┌──

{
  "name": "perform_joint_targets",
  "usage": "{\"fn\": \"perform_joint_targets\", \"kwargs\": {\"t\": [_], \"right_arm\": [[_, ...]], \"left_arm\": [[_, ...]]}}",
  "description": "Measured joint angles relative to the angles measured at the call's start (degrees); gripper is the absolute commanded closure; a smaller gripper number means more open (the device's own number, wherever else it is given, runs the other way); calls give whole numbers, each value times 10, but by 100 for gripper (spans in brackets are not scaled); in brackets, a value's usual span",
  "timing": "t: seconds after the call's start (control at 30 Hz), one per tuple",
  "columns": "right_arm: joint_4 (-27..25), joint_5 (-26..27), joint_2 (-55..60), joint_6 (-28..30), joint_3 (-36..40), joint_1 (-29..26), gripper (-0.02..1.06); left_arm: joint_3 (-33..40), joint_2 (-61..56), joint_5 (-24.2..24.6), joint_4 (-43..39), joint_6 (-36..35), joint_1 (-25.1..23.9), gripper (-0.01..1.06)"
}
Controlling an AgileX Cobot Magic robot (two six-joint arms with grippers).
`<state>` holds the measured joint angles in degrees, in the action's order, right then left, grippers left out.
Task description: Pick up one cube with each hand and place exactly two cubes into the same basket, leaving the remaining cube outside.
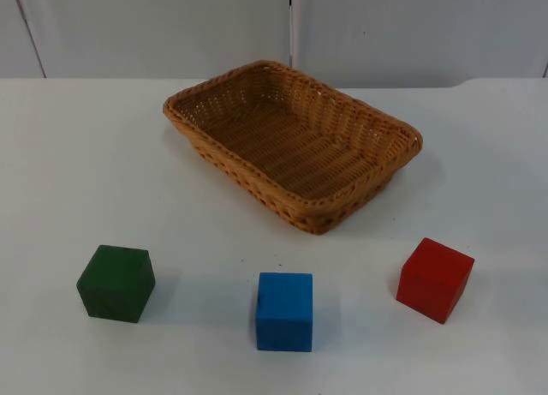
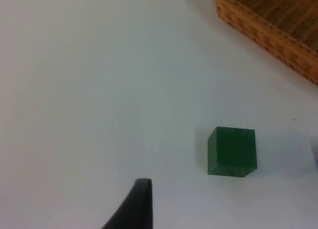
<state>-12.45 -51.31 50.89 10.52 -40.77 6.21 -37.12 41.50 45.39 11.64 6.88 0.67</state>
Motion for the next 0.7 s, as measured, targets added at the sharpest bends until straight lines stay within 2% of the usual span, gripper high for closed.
{"fn": "perform_joint_targets", "kwargs": {"t": [0.2,0.37,0.7], "right_arm": [[-24,8,35,19,-13,0,-1],[-40,5,67,23,-58,0,-1],[-41,1,118,26,-125,6,-1]], "left_arm": [[-1,43,-14,12,14,0,0],[-12,93,-21,17,27,0,0],[-43,163,-26,21,42,0,0]]}}
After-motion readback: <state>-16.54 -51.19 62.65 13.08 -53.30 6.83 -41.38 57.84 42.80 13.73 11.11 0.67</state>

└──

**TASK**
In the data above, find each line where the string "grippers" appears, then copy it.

**ANSWER SECTION**
Controlling an AgileX Cobot Magic robot (two six-joint arms with grippers).
`<state>` holds the measured joint angles in degrees, in the action's order, right then left, grippers left out.

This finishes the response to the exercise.